I call my Dad everyday and I try and make him laugh. 

My Dad-if he answered the phone when my Mah was alive-he'd immediately pass the receiver over to her and she'd get a chair. I think that's what we called them in the olden days. Receivers. 

So, I never knew what a fantabulous laugher he is. 

Everyday, I try to say something really awful to make him crack up. Last thing we laughed about was that from now on I've decided we're calling it 'wind'. 

He's also been monitoring my health. 
I'd say: I'm itchy. He says: Good. You're healing. 
                                          Cranky. Healing. 
                                          Having burning pain in my belly. Healing.
(A variation on this theme is the classic: Your voice sounds a lot better.) 

So I'm talkin' to him yesterday telling him I'm still uberconstipated** and after he says 'Oh dear.' he says, Didja have a Coke?

A Coke? Is that supposed to do something? I say. (You do not know the extremes I've visited. Shudder. ) 

I don't know, he says. 

Later, P gets home and I say, my Dad asked me if I had a Coke.

And a lightbulb goes off over P's head. Coke and chocolate. 

What? sez me. 

P's Dad told HIM about that combo many years ago, he says. 

What? says me. That sounds crazy. Go get some, will ya?

So I'm drinking a glass of Coca-Cola and eating a couple of those fun-sized Hershey bars and thinking, in another time and space. I would have considered this some sort of a feast but this is pretty gross actually. Drink another Coke. My belly is starting to hurt a little. Wind from the south. Uggh. 

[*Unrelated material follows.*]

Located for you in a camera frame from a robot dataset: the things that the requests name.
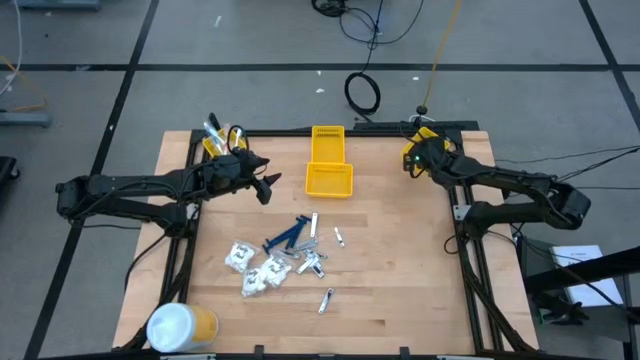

Day goes on. I reinvent the rat trap.(see figure A*)  Feel like crap. Watch three episodes of Blue Bloods in a row. Get in bed with these tiny tiny pains and all of a sudden. Eureka. And Eureka. And Eureka. And Eureka. (can you dig it?) 

Breathing again. 

This morning-for fun-I started looking at pictures of hair colors. Healing.


*(Fig. A) See, we think the rats were squeezing out from under the sink, so with the assistance of these old drawers-we dog proofed the traps.  We haven't captured one but we're also not leaving dog food or water out so maybe they've moved on to the people who live below us and smoke some sort of herbal concoction which is making me wanna heave. A person can hope, right? 

**A friend who also experienced this post-abdominal surgery, hardcore, gut contents turns into plaster of paris said it was so bad for her that she cried.  Have you made your colonoscopy appointment yet? 

: )


  1. I do have my old "herbal refreshment" letter I sent when we had the folks downstairs of me that smoked... um... herbal refreshment. I could dust it off for you. I hung it on their door with a package of patchouli incense and a box of brownie mix.

    1. Nope. I hate to be a horrendous jerk but I can manage NO WEIRD SMELLS AT THIS TIME and they are renters and I am OVER their nonsense.
      Thanks tho. : )

  2. The Coke thing rang a bell for me too... It was in that old Michael J Fox movie, Doc Hollywood. Old as in 1991.